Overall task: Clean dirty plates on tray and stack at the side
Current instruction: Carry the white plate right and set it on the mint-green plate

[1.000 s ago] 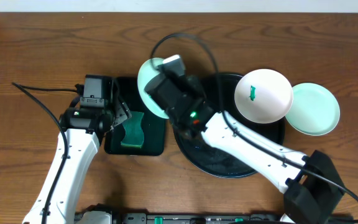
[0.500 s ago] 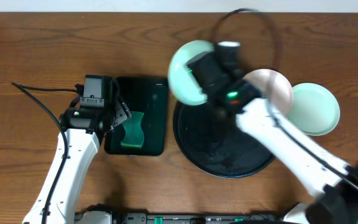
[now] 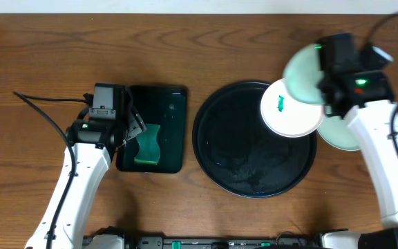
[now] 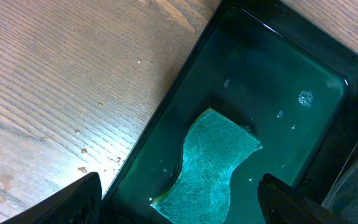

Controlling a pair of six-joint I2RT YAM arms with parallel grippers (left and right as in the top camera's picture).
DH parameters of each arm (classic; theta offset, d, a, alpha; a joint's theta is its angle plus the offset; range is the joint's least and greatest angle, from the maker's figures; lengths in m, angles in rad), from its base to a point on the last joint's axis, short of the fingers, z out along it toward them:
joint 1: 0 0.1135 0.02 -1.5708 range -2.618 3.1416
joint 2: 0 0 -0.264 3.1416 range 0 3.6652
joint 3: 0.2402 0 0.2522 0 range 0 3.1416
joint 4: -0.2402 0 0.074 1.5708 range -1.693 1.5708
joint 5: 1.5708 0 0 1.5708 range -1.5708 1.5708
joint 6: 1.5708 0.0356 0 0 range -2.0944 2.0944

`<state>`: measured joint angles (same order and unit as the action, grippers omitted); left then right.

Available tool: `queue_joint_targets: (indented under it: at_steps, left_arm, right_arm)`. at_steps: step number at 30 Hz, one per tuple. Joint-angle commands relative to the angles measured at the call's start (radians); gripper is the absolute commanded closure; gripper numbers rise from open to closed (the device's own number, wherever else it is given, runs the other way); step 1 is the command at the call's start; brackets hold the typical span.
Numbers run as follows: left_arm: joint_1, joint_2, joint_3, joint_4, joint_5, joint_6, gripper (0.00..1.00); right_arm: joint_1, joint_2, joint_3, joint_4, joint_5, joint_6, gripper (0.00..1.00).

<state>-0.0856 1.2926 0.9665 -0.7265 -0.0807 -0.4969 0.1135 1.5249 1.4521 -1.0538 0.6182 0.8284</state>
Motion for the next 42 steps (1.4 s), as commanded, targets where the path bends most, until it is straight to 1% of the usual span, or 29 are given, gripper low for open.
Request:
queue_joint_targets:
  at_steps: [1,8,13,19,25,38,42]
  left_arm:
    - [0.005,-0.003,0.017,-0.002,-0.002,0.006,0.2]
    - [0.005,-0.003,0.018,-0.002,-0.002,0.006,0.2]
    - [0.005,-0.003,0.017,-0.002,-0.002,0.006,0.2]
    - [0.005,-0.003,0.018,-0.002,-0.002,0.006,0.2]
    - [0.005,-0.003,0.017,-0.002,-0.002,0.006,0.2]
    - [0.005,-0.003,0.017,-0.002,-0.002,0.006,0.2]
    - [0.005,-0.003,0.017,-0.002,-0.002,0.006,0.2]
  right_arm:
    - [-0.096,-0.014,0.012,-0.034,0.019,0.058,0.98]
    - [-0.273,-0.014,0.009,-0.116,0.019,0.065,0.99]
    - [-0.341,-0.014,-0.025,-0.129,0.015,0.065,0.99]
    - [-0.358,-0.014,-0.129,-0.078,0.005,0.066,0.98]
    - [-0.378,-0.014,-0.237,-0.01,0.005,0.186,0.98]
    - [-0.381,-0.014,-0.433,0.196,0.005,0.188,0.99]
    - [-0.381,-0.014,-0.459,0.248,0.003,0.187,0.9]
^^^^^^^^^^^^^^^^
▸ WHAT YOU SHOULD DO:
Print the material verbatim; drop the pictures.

▸ YOUR SOLUTION:
Overall task: Clean dirty plates on tray and stack at the side
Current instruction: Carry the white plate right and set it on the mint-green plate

[1.000 s ago] 
[0.500 s ago] 
[now] 
[now] 

Controlling a pair of six-joint I2RT YAM arms with parallel grippers (left and right as in the top camera's picture).
DH parameters of each arm (classic; theta offset, d, a, alpha; a joint's theta is its angle plus the offset; range is the joint's least and greatest angle, from the maker's figures; lengths in m, angles in rad), from its base to a point on the last joint's axis, short of the fingers, z out along it toward them:
joint 1: 0 0.1135 0.02 -1.5708 range -2.618 3.1416
joint 2: 0 0 -0.264 3.1416 range 0 3.6652
joint 3: 0.2402 0 0.2522 0 range 0 3.1416
joint 4: -0.2402 0 0.074 1.5708 range -1.693 1.5708
joint 5: 1.5708 0 0 1.5708 range -1.5708 1.5708
joint 6: 1.5708 0.0356 0 0 range -2.0944 2.0944

`<state>`: measured joint angles (same order and unit as the action, grippers omitted); left then right.

Available tool: `queue_joint_targets: (indented under it: at_steps, left_arm, right_arm)`. at_steps: step number at 30 Hz, one per tuple. Joint-angle commands relative to the angles measured at the call's start (radians); gripper is the absolute commanded closure; gripper numbers rise from open to closed (the device's own number, wherever else it is given, runs the other way); step 1 is the command at the call's start; brackets hold the typical span.
Numbers run as follows: left_arm: joint_1, joint_2, joint_3, joint_4, joint_5, joint_6, gripper (0.00..1.00); right_arm: joint_1, joint_2, joint_3, joint_4, joint_5, joint_6, gripper (0.00..1.00).

<state>-0.0856 1.2926 0.9665 -0.7265 -0.0807 -0.4969 0.1135 1.5249 1.4521 -1.0538 0.6182 0.8284</state>
Motion for the next 42 steps (1.4 s), as commanded, targets where the path bends most, until it is straight to 1% of the usual span, or 29 are given, gripper low for open.
Request:
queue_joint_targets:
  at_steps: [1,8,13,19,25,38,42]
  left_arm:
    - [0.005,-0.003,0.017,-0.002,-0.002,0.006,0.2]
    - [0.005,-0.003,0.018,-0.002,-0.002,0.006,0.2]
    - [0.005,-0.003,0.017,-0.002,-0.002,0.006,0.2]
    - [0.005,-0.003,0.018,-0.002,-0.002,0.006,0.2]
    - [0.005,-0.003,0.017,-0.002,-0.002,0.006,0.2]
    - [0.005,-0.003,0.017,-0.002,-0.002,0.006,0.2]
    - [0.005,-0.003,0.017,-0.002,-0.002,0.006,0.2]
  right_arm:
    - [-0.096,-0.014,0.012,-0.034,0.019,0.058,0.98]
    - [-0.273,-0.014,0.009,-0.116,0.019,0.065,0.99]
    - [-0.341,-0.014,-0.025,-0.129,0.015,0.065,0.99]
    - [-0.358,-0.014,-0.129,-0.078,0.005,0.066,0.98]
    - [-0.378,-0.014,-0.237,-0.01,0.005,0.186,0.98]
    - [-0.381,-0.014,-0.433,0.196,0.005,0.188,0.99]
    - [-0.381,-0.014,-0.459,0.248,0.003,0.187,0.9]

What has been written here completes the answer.